DATA PROVIDED Start Marker

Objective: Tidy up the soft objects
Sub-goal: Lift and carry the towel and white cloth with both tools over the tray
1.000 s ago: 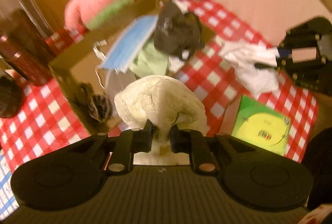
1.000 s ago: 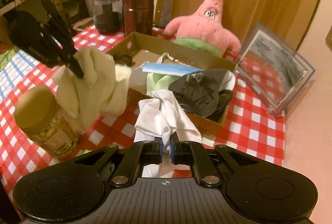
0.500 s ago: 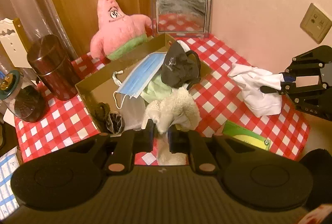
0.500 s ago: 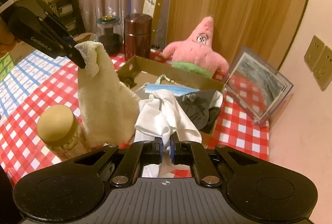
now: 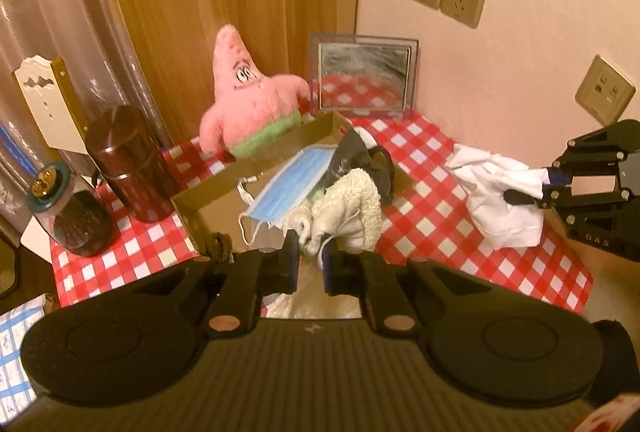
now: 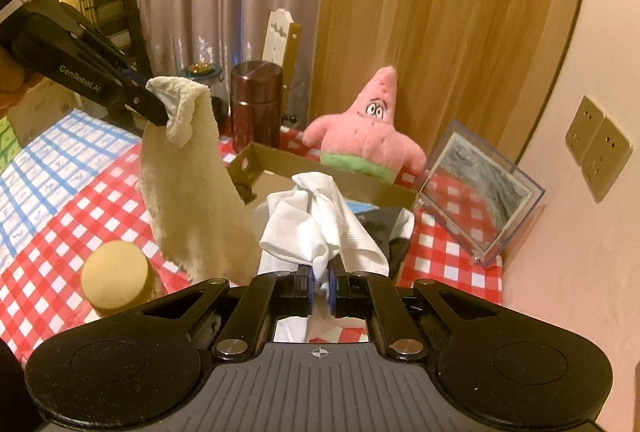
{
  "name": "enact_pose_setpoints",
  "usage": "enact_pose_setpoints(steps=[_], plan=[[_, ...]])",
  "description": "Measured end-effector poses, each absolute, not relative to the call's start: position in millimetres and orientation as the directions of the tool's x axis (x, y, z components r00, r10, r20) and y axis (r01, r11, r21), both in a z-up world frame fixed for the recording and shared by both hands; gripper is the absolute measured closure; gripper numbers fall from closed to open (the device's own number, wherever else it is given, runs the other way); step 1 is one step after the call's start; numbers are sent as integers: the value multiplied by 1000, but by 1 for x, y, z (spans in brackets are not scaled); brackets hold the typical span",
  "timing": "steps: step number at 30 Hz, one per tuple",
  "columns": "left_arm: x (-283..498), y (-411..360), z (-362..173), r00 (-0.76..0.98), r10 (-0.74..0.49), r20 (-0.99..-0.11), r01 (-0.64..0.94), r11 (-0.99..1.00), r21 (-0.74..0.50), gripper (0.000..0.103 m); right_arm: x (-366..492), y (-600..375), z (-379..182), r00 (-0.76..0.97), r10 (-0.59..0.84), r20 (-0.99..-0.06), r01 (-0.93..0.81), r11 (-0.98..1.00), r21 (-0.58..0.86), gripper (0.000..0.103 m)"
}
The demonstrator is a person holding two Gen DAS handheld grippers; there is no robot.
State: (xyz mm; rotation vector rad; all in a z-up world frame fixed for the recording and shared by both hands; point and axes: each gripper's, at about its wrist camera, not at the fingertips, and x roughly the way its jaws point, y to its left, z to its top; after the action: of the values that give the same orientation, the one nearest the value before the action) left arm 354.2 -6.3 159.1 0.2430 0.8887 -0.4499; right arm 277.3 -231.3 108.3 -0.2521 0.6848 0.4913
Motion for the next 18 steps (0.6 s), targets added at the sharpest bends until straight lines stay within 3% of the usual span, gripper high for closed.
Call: enact_pose_setpoints(steps=[18], plan=[[376,0,203,631,-250,-735,413,910,44,94,320,-229,128,683,344,-645,-447,894,4,96]])
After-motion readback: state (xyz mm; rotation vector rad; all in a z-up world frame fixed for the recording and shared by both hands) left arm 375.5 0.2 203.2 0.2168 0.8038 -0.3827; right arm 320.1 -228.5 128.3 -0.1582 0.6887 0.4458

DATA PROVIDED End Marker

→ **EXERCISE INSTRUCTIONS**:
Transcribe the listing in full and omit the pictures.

→ **OUTPUT FOR THIS EXERCISE**:
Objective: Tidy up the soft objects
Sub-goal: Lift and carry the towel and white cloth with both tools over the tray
1.000 s ago: 
1.000 s ago: 
0.500 s ago: 
0.500 s ago: 
now: 
now: 
{
  "name": "enact_pose_setpoints",
  "usage": "enact_pose_setpoints(steps=[_], plan=[[_, ...]])",
  "description": "Measured end-effector poses, each absolute, not relative to the call's start: position in millimetres and orientation as the directions of the tool's x axis (x, y, z components r00, r10, r20) and y axis (r01, r11, r21), both in a z-up world frame fixed for the recording and shared by both hands; gripper is the absolute measured closure; gripper numbers fall from closed to open (the device's own number, wherever else it is given, runs the other way); step 1 is one step after the call's start; numbers are sent as integers: the value multiplied by 1000, but by 1 for x, y, z (spans in brackets are not scaled); brackets hold the typical span",
  "timing": "steps: step number at 30 Hz, one per tuple",
  "columns": "left_arm: x (-283..498), y (-411..360), z (-362..173), r00 (-0.76..0.98), r10 (-0.74..0.49), r20 (-0.99..-0.11), r01 (-0.64..0.94), r11 (-0.99..1.00), r21 (-0.74..0.50), gripper (0.000..0.103 m); right_arm: x (-366..492), y (-600..375), z (-379..182), r00 (-0.76..0.97), r10 (-0.59..0.84), r20 (-0.99..-0.06), r01 (-0.93..0.81), r11 (-0.98..1.00), r21 (-0.58..0.86), gripper (0.000..0.103 m)"
}
The demonstrator is a person holding two Gen DAS handheld grippers; there is no robot.
State: (xyz mm; rotation vector rad; all in a z-up world frame fixed for the recording and shared by both hands; point and axes: each gripper's, at about its wrist camera, not at the fingertips, and x roughly the way its jaws point, y to its left, z to its top; after the action: of the values that give the same orientation, the one nearest the value before the action) left arm 354.2 -6.3 159.1 0.2430 0.8887 -0.4499; right arm 277.3 -231.3 108.3 -0.2521 0.6848 0.4913
Motion for the next 18 steps (0.6 s), targets added at the sharpest bends until straight lines stay within 3% of the usual span, gripper high for closed.
Call: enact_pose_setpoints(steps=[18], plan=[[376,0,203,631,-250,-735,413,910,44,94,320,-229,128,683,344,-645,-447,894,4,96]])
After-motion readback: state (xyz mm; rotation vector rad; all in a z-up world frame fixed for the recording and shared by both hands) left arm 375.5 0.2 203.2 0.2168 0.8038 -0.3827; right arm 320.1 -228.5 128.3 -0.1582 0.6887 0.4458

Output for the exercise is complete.